Friday, June 25, 2004

Our Long Lost Friend

I found this online:

Writing Exercise #1
by Ted M. Simpao
Chicago, USA

So I sit down and start writing a story again. I'm trying desperately not to bump into anything. I've read far too many insipid stories about boys and girls and dying uncles in wheelchairs, etc, etc.

I promise myself I'm going to write a story about something. I'm going to use clever words and phrases, find my voice and make a dent in the sizeable volume of the sheer cesspool that is my writing journal.

Take a moment and we'll tour it. OK, imagine me, a gruff 20 something with six days of beard (duh) and cheaply cool clothing, I'm probably wearing an ironic t-shirt and jeans. I open up the ol' file on my crap-stounding computer and double click.

Hey look, here's a treatment for a movie I never wrote. Here's a poem about Kurosawa.
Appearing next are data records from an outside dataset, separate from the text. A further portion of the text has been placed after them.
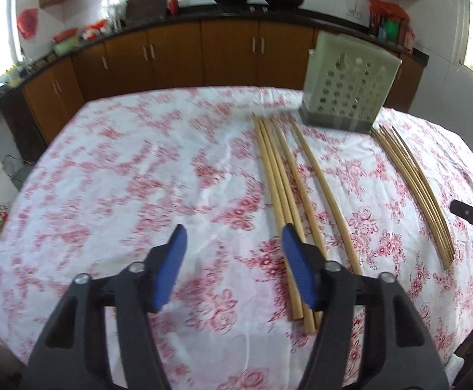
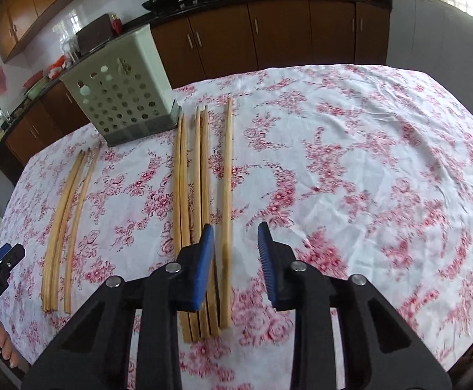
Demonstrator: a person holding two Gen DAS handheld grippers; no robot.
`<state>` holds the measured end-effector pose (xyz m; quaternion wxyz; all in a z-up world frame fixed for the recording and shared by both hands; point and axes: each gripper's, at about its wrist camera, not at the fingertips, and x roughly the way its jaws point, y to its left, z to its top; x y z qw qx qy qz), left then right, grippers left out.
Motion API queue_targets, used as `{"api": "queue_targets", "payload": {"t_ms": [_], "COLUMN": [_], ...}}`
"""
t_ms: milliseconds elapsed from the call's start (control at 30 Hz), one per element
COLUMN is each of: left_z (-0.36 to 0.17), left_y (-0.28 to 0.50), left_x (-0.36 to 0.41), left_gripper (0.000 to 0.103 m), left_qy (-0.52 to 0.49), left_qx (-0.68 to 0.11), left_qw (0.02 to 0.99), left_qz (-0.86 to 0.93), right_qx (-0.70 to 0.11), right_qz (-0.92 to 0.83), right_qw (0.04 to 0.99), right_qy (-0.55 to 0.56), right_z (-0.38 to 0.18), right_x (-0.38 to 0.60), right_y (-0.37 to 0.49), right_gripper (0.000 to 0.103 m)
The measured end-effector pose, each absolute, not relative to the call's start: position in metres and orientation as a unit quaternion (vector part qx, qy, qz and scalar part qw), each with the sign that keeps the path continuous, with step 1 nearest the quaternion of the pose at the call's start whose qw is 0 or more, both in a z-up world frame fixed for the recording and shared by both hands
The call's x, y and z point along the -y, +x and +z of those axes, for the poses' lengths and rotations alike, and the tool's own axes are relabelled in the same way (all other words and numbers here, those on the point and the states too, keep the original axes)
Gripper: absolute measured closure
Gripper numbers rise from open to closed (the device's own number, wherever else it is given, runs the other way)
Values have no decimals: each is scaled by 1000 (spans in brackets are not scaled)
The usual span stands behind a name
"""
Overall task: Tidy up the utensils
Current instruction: 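Lower the right tool onto a bamboo chopstick and close it while the left tool grasps another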
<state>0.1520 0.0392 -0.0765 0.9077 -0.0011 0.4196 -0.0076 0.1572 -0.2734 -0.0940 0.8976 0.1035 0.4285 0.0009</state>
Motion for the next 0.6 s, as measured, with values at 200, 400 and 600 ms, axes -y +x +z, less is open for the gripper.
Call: {"api": "queue_targets", "payload": {"t_ms": [200,400,600], "left_z": [-93,-98,-102], "left_y": [167,172,172], "left_x": [-31,-22,-17], "left_gripper": [71,77,81], "left_qy": [-18,-7,12], "left_qx": [-449,-457,-465], "left_qw": [892,887,884], "left_qz": [-45,-58,-54], "right_qx": [-454,-443,-442], "right_qz": [4,-5,-1], "right_qw": [887,893,894], "right_qy": [86,82,78], "right_z": [-108,-109,-109], "right_x": [268,273,271], "right_y": [178,175,174], "right_gripper": [85,93,93]}}
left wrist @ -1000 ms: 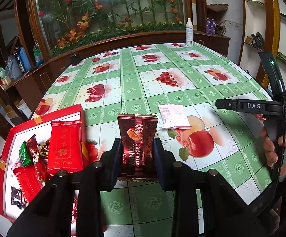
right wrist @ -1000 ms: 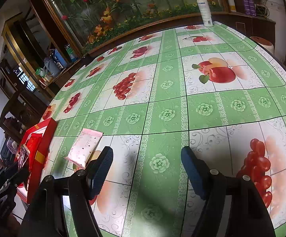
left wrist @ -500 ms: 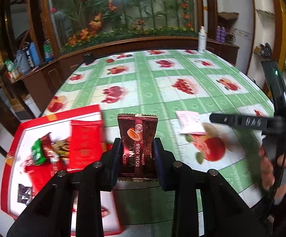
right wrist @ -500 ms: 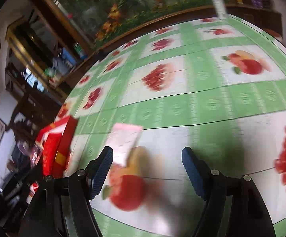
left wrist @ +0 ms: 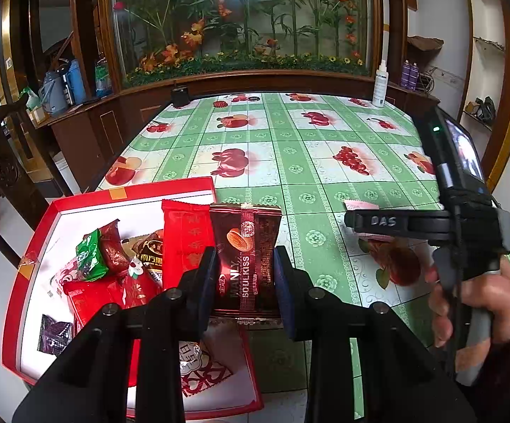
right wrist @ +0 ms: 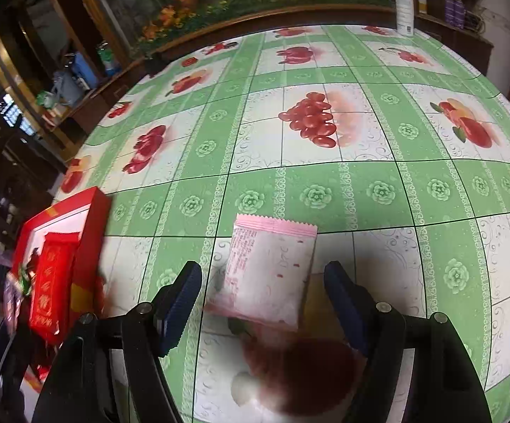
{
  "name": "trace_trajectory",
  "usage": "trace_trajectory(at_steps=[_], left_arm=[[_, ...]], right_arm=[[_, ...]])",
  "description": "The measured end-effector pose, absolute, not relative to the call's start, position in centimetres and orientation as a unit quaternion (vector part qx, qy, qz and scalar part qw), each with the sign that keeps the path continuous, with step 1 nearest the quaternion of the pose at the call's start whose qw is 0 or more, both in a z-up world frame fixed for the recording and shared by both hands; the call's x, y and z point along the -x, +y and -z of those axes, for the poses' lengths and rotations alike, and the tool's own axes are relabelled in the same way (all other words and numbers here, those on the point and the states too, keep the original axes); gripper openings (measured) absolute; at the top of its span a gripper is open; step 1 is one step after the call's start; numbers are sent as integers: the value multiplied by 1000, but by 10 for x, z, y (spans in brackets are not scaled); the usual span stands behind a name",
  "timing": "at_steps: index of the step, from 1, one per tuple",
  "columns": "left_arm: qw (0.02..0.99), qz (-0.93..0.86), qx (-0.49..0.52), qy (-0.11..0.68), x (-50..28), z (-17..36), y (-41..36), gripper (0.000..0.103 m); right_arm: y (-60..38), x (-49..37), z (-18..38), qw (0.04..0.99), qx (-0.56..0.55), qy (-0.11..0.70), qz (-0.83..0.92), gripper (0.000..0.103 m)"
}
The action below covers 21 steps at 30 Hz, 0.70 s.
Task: Organize snacks
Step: 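Grasp the pink paper card with the right tool while the left holds the Sour Kiss packet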
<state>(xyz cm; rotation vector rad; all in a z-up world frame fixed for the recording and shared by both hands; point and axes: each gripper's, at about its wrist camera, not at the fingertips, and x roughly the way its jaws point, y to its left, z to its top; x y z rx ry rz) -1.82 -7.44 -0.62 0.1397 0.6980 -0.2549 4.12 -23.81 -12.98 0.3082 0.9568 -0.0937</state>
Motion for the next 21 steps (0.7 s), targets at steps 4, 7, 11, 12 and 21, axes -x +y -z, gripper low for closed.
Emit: trace_trajectory(at_steps=[4,7,11,12,21], left_arm=[[930,124,-65,340,18,6,-72,29],[931,122,-65,339,18,6,-72,29],[932,119,-67,336,18,6,-73,29],[932,118,-68,335,19,6,-72,29],[935,108,-69,331,19,5,-70,29]], right_arm=[[-224,-42,135,883,-79,454,88,64],[-222,-39,136,890,-54,443,97,49],[-229,-33,135,893,-52,438,89,46],[-231,-31,134,894,-52,437,88,45],[-249,-14,130,894,-94,435,61,42]])
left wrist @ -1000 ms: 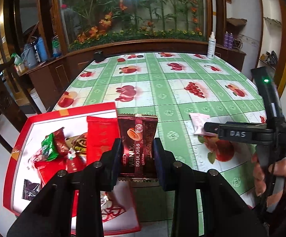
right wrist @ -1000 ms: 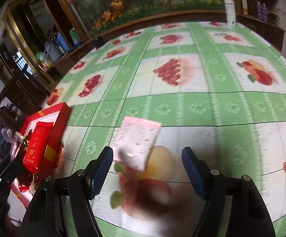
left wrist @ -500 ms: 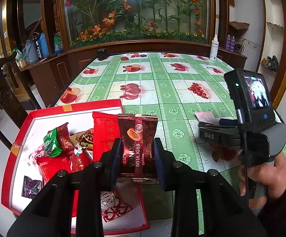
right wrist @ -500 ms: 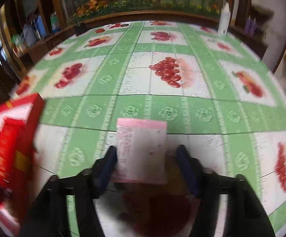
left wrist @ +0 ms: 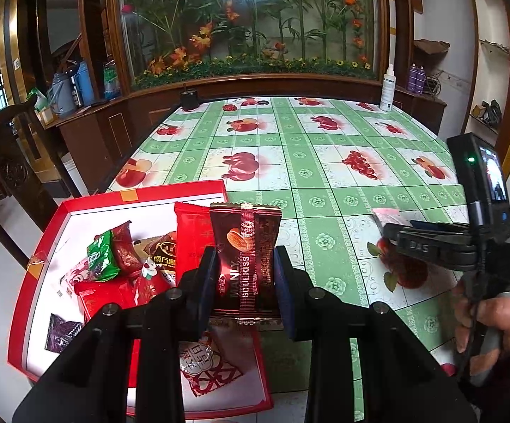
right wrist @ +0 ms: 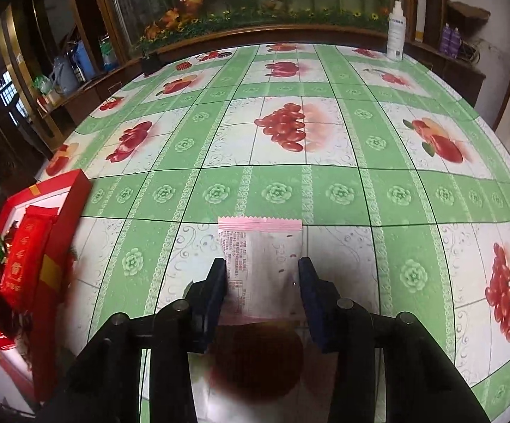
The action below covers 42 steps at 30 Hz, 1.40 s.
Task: Organize snacks
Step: 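Grasp the pink paper card with the right tool while the left holds the Sour Kiss packet, then carry both items over the tray and open both tools to drop them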
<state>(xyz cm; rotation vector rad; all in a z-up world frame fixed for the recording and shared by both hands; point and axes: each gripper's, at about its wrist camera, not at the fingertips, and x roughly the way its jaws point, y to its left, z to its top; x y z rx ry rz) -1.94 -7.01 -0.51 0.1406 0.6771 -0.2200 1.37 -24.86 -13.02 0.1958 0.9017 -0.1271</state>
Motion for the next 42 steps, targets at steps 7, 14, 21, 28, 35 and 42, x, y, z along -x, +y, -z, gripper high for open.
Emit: trace_trajectory(at_steps=[7,14,21,28,35,42], left_arm=[[936,101,-66,331,19,6,-63,29],[941,84,-54,324,19,-1,-38,29],[953,22,-25,302,15,-19,22,29],[952,-21,-5,305,10,-15,66,29],[948,-29,-6,316,4,-7,70,32],[949,-49,-20,312,15,-6,64,88]], right_arm=[[-249,-5,123,892,-126,433,27,40],[-221,-6,97,891,-161,421,-64,40],[-157,-24,61,896,-144,393,-150,39],[-83,-35,48,899,-102,371,-211,39],[-25,-41,49,902,-54,349,-250,48],[-71,-28,43,912,-130,289,-260,78]])
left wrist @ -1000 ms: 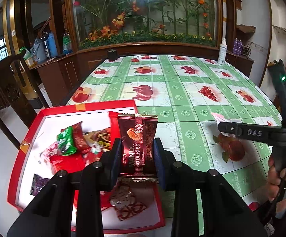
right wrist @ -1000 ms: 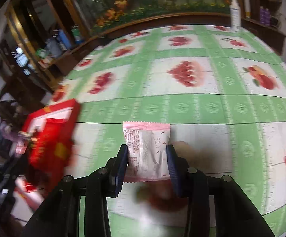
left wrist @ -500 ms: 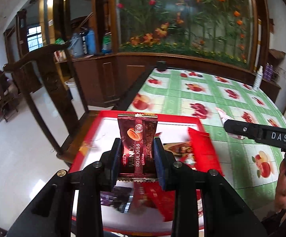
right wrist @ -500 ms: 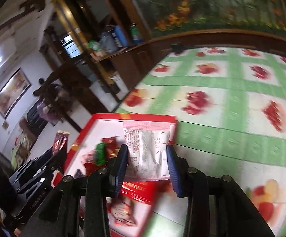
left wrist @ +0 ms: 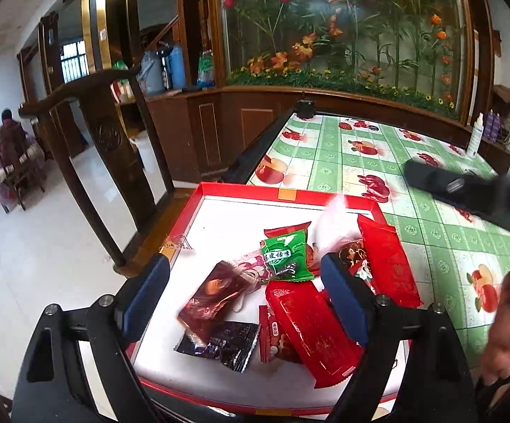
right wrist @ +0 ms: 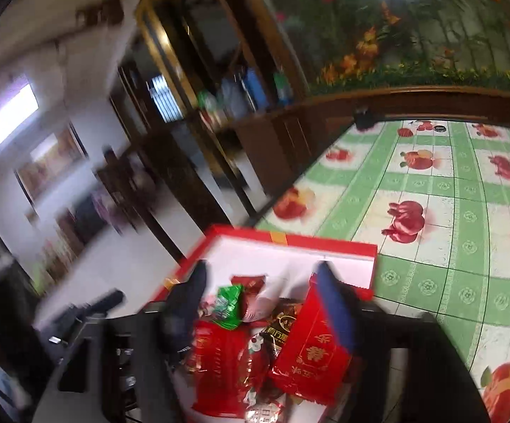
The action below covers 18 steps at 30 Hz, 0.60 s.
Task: Organize snacks
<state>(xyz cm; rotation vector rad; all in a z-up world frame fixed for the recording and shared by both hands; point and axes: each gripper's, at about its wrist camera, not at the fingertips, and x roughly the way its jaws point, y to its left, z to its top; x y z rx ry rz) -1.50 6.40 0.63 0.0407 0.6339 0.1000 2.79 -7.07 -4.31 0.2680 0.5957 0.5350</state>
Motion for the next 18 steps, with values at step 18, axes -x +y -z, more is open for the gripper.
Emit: trace_trajectory(at_steps=[18], left_arm=[[960,-64,-81,262,81,-43,0,88]], right_arm=[[-153,78,41,947,-122,230,-189,78]])
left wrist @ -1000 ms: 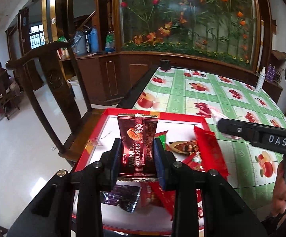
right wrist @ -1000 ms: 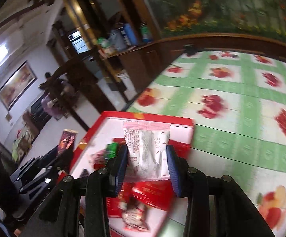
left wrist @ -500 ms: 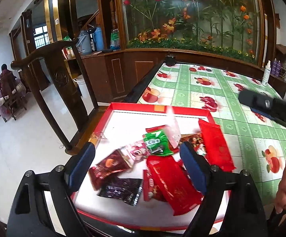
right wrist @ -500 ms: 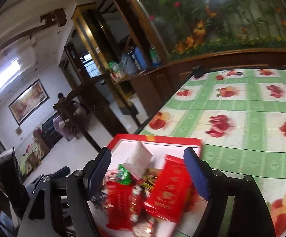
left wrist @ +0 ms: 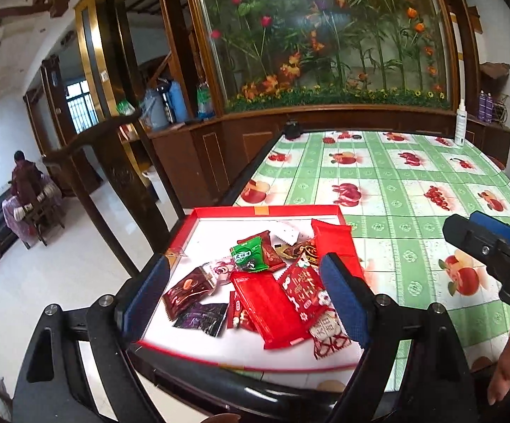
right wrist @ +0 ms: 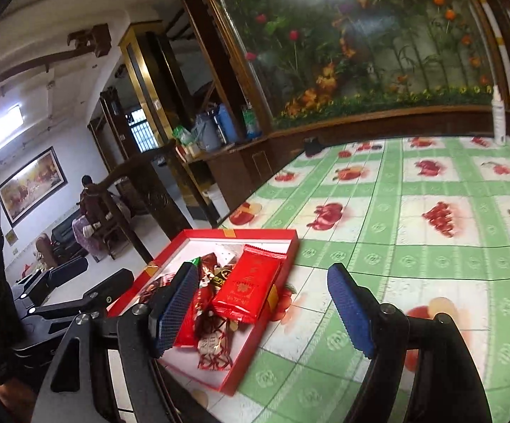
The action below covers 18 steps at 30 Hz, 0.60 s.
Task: Organize snacks
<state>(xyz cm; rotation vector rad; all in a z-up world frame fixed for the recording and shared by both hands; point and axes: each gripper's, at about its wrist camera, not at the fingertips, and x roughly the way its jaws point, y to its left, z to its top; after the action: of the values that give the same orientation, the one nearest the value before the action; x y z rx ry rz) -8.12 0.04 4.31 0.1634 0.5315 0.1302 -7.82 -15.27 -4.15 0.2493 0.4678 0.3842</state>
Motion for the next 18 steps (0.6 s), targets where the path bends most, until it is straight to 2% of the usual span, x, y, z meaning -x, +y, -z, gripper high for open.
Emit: trace_trajectory(at_steps=[11,14,15,18], left_arm=[[972,-44,-78,216,146,-68,-4,89],[975,-43,-73,203,162,-73,-1,95],[977,-45,-70,197,167,-74,1,103],[981,-56,-65,174,176,-77,5,103]], right_arm=[[-153,157,20,959,-102,181,-192,81],[-150,176,13,961,-96,169,-194,85],[-149,181,11,962,-97,166,-196,86],[-144,193,8,961,-97,159,-203,87]])
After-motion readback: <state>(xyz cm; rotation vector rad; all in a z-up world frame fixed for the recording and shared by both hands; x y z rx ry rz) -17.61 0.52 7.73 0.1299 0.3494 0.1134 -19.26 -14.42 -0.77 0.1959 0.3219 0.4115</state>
Oh, a one-act play regarding the adventures of Captain Fancy Pants and his Magical Trombone. (That one is a zinger, you'll have to check it out sometime.)

What else is in here? Shucks, a character sketch. A sad love story that mimics my real life. A story on multiple themes with classical elements. A post-modern piece on drug abusing teenagers.

I wrote all of 'em with the spirit of conflict, theme, rise and resolution and etc, etc, etc. Diction, language, character foils, allegories, etc, etc. This one references Kafka, this one references the Bible and The Tale of Genji simultaneuously. Here's one that steals an entire chapter from "As I Lay Dying." (Captain Fancy Pants and his Magical Trombone is actually a re-write of a Macedonian legend I heard about in a poetry lecture.)

Good lord, I've even tried meta-fiction. Clicking again on a folder labeled "Meta Dude!" I instantly see some of the meta-fiction I've tried. I wrote a tone poem that requires you to look up a website. Seriously. You can't imagine how I fit the word "http://" into a stressed and unstressed syllable scheme. It was tough, believe me.

Speaking of poetry, don't even ask me how to rhyme, I forgot long ago. It was sixth grade and I was in the cafeteria, singing aloud my favorite poem of the day. It went something like this:

"I'm Popeye the sailor man
I live in a garbage can
I'm strong to the finish
'Cause I eats my spinach
I'm Popeye the sailor man."

Pure unabashed genius! You can't imagine how clever I thought this was. Modern poetry could never replace the feelings of power over the English language I commanded at this age. Take this, Longfellow! Eat it, Amiri Baraka! I'm Popeye the sailor man!

Ok, I'm done ranting. It's time to get to the writing. Let's see.hero, heroine, and devilishly clever or powerful monster. Let's explore that.